Task to complete » Find the string "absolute" in the listing below and return each line it appears in.

The data »
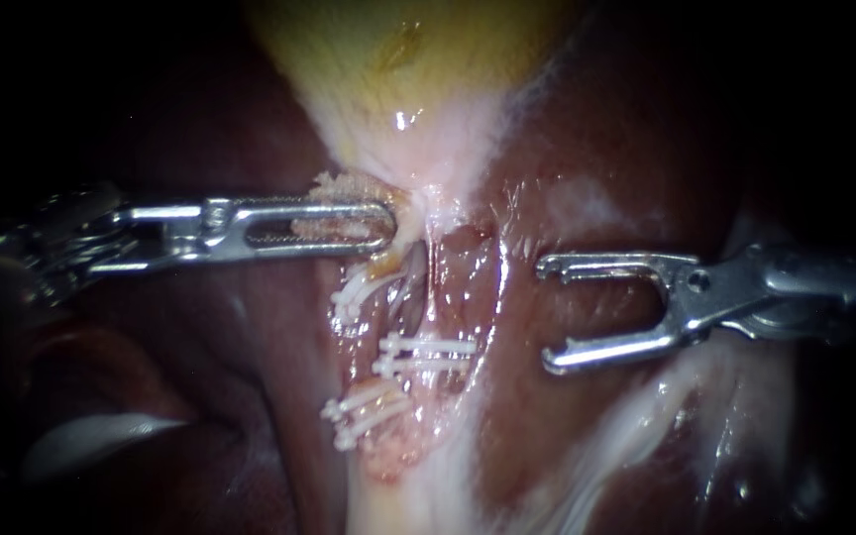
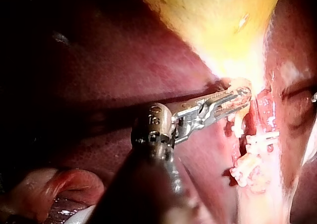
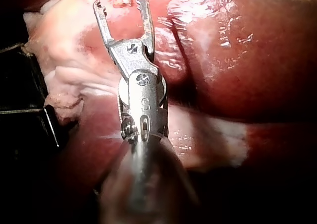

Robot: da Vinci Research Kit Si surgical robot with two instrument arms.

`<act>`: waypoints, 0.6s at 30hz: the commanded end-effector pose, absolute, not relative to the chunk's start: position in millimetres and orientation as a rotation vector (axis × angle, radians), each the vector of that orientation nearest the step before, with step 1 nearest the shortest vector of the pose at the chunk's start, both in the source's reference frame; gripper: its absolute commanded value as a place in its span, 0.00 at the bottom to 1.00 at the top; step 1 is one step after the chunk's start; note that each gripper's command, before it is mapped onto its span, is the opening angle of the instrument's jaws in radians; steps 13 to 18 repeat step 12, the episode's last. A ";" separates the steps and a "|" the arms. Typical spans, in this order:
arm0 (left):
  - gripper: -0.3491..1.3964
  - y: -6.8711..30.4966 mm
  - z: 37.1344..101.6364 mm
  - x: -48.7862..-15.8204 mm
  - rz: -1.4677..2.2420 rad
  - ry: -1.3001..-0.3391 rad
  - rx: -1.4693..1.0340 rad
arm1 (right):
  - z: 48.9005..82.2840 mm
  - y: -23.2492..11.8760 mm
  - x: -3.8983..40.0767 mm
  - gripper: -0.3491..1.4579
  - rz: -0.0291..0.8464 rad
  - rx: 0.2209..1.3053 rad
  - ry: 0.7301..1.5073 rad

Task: Going back second clip right tube

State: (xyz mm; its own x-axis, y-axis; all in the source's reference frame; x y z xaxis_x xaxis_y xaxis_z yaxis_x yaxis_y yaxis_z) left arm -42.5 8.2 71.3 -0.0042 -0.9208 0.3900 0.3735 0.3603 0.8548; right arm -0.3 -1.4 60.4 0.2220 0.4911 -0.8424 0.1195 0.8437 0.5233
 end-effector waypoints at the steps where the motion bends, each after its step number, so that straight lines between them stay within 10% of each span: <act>1: 0.00 8.2 71.2 -42.4 -1.127 -1.147 0.615 | 60.4 -1.4 -0.4 0.47 0.275 0.547 1.340; 18: 0.00 8.1 71.2 -42.3 -1.127 -1.147 0.615 | 60.4 -1.4 -0.3 0.47 0.265 0.540 1.342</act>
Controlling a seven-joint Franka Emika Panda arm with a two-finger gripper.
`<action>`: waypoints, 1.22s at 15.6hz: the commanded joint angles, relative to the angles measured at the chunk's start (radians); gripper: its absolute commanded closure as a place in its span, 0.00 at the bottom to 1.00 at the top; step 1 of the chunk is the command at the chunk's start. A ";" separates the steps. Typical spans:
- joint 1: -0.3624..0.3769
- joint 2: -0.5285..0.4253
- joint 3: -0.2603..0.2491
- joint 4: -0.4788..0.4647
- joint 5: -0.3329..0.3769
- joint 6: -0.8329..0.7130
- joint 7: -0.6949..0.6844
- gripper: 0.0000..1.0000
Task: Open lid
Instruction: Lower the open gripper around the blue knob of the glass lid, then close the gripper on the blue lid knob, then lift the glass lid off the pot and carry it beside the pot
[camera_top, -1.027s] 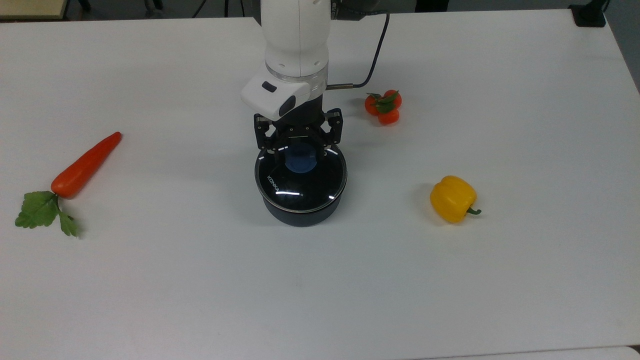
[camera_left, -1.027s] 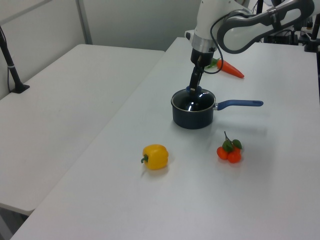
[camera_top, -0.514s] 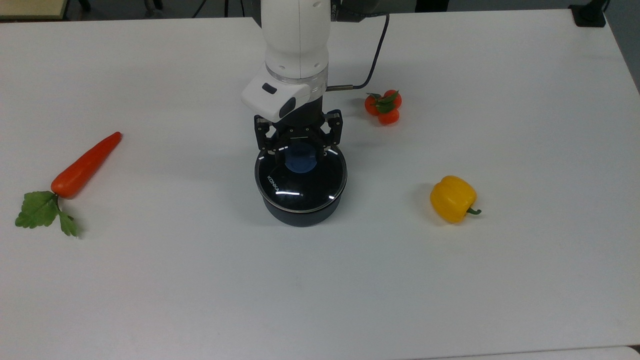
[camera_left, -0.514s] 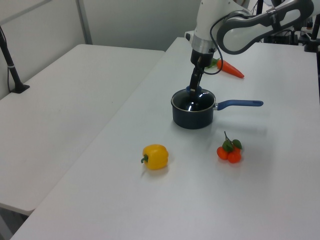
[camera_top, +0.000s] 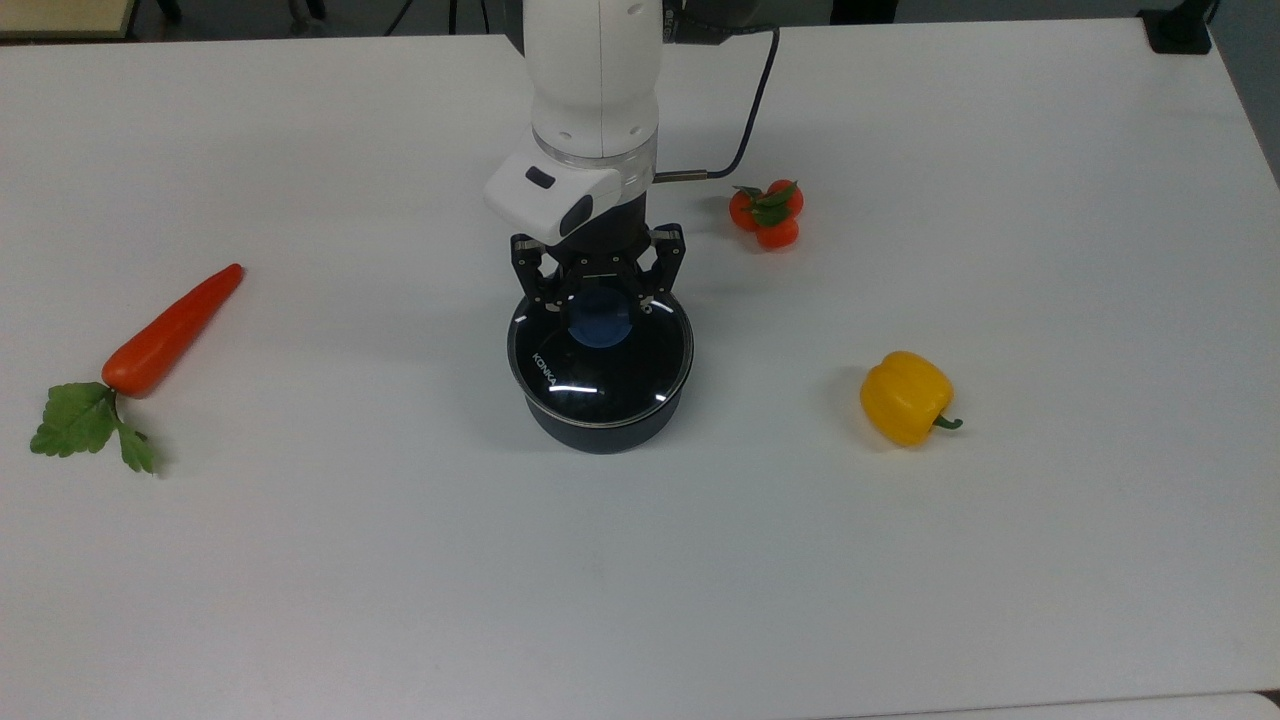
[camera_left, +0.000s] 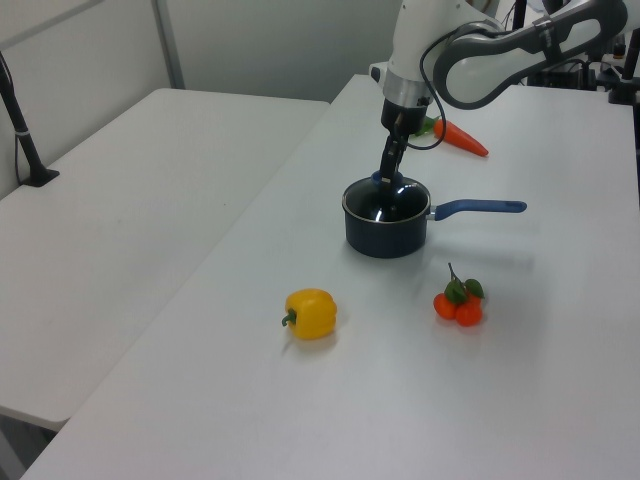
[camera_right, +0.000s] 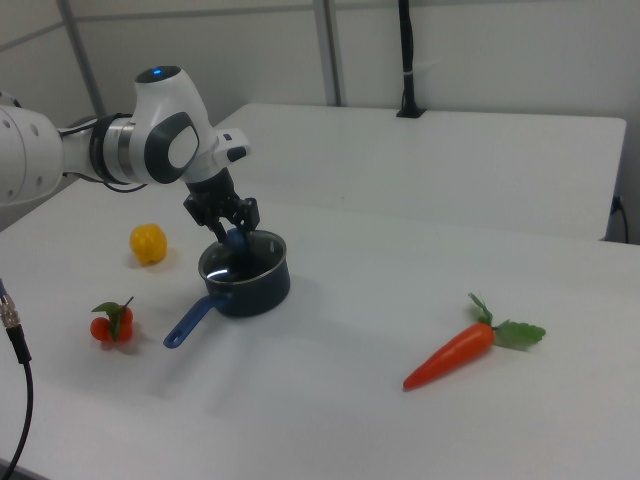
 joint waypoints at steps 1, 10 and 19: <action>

Your response »
`<act>`: waypoints, 0.6s at 30hz: the commanded end-effector pose, absolute, not relative to the chunk's start: position in millimetres and orientation as a rotation vector (axis × angle, radians), each the vector of that orientation nearest the step before, with step 1 nearest the shortest vector of the pose at the chunk's start, both in the source's reference frame; gripper: its absolute commanded value as a place in its span, 0.00 at the bottom to 1.00 at the top; step 1 is one step after the chunk's start; note that each gripper's command, before it is mapped onto its span, is the opening angle of the instrument's jaws in radians; steps 13 to 18 repeat step 12, the episode's last. A ";" separates the steps and a "|" the arms. Typical spans, in this order:
`<action>`: waypoints, 1.22s at 15.6hz: the commanded joint angles, relative to the angles measured at the chunk's start (radians); gripper: its absolute commanded closure as a place in its span, 0.00 at the bottom to 1.00 at the top; step 1 of the chunk is the command at the chunk's start. A ";" separates the steps. Typical spans:

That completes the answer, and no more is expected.